丰钧不可置信地看着面前这个没有任何感情的妹妹,“乔亿好歹之前的时候跟咱们还是朋友,就算关系不怎么好不怎么亲近你也不至于这样吧!”
“那个姑娘是真心的付出了感情,贺安年随随便便的就要跟人家分手,人家姑娘难过伤心这不是很正常吗?跳楼也是无奈之举怎么到你这儿就成了贺安年没有问题,一个巴掌拍不响。”
“再说了咱家就你这么一个姑娘,要是有一天你跟乔亿一样从楼上跳下来,我和爸妈都不用活了。”
丰念有些郁闷但又不得不承认他哥说的对,有些气鼓鼓的说了一句,“我就是喜欢贺安年,谁也不能阻止我跟他在一起。”
丰钧再好的脾气也此时此刻消失殆尽,他将筷子扔到了桌子上,“丰念我看你是不是疯了,贺安年能是什么好人吗?”
“他的确是长了一张好看的脸,但是也不至于让你痴迷成这样吧!什么礼仪廉耻都不顾,你去外面打听打听,贺安年有什么好的名声吗?”
丰念有些不可置信的看着他哥,“就算是他没有什么好的名声也都是他那个继母破坏的,再说了他本来就是一个很好的人呀!我当时的时候被人欺负,是他挺身而出把那些坏人打跑的,他怎么可能不是一个好的人。”
丰钧很明显作为男人更加了解男人,他上下打量了一下自己的妹妹,“如果我说他当初根本就不是因为什么见义勇为或者其他的原因,只是单纯的想打人,想发泄,你还会觉得他是个好人吗?”
丰念很明显被打击的不要不要的,眼泪顺着眼眶滑落,转身就要往外跑,丰钧站起身抓住了自己妹妹的手腕,结果丰念没有站稳直接扑倒在了旁边的包厢。
沈清和贝思两个人原本听着八卦被这突如其来的抓包弄得有些尴尬,这里的包厢并不是传统意义上的那种们,只是一个简单的推拉门,并没有办法隔绝外面的说话声。
沈清和贝思两个人定的时间有点晚,又选择了包厢,服务员说明了这间包厢门已经坏了的这个情况,沈清和贝思当然想着自己吃饭本来就快在包厢也是为了能够安安静静的吃饭。
这种尴尬的气氛凝滞了片刻,丰念觉得丢脸嘴巴一撇哇的一下哭出了声,“哥,呜呜都怪你真的是太丢人了。”
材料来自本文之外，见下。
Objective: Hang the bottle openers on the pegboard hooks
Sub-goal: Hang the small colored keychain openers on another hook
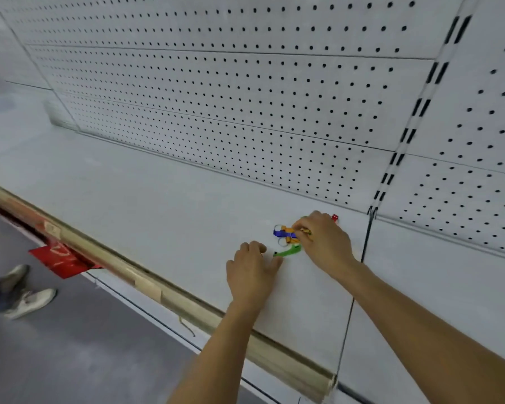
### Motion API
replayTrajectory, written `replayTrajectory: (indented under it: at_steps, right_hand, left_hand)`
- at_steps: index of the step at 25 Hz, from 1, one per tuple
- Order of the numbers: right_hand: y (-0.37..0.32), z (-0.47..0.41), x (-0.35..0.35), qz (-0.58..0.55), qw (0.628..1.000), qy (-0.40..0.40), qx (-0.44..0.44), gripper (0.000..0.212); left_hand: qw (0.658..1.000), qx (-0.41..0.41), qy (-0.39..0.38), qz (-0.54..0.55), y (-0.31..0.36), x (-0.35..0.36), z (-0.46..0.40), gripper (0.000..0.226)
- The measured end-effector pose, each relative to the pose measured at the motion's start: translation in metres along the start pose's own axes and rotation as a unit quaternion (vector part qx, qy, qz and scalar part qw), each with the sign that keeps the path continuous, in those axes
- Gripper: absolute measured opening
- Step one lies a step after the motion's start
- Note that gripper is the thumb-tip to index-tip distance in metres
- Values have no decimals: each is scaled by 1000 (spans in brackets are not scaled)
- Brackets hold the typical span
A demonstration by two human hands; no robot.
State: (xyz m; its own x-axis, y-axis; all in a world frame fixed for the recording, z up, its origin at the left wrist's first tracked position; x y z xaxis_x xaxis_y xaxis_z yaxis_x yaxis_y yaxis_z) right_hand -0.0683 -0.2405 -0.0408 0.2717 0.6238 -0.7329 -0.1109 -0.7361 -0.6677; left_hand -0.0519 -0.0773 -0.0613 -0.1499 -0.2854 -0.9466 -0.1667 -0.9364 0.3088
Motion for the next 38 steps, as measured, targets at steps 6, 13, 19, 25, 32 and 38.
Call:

现场的气氛变得有些诡异,丰钧看着自己妹妹哭了也有些手足无措又想着这是自己的亲妹妹,不能打死只能无奈的说了一句,“你不是要买那幅画吗?那位就是作家,你接着哭在人家面前留一个不好的印象,到时候我看看人家卖不卖给你。”
沈清怎么也没有想到,有朝一日自己成为了反面教材,他尴尬的看着这兄妹二人,“我刚才听见你们两个说话了。”
兄妹二人面面相觑,沈清脸上露出了一个恶劣的笑,“我就是贺安年那个没有公开的妻子。”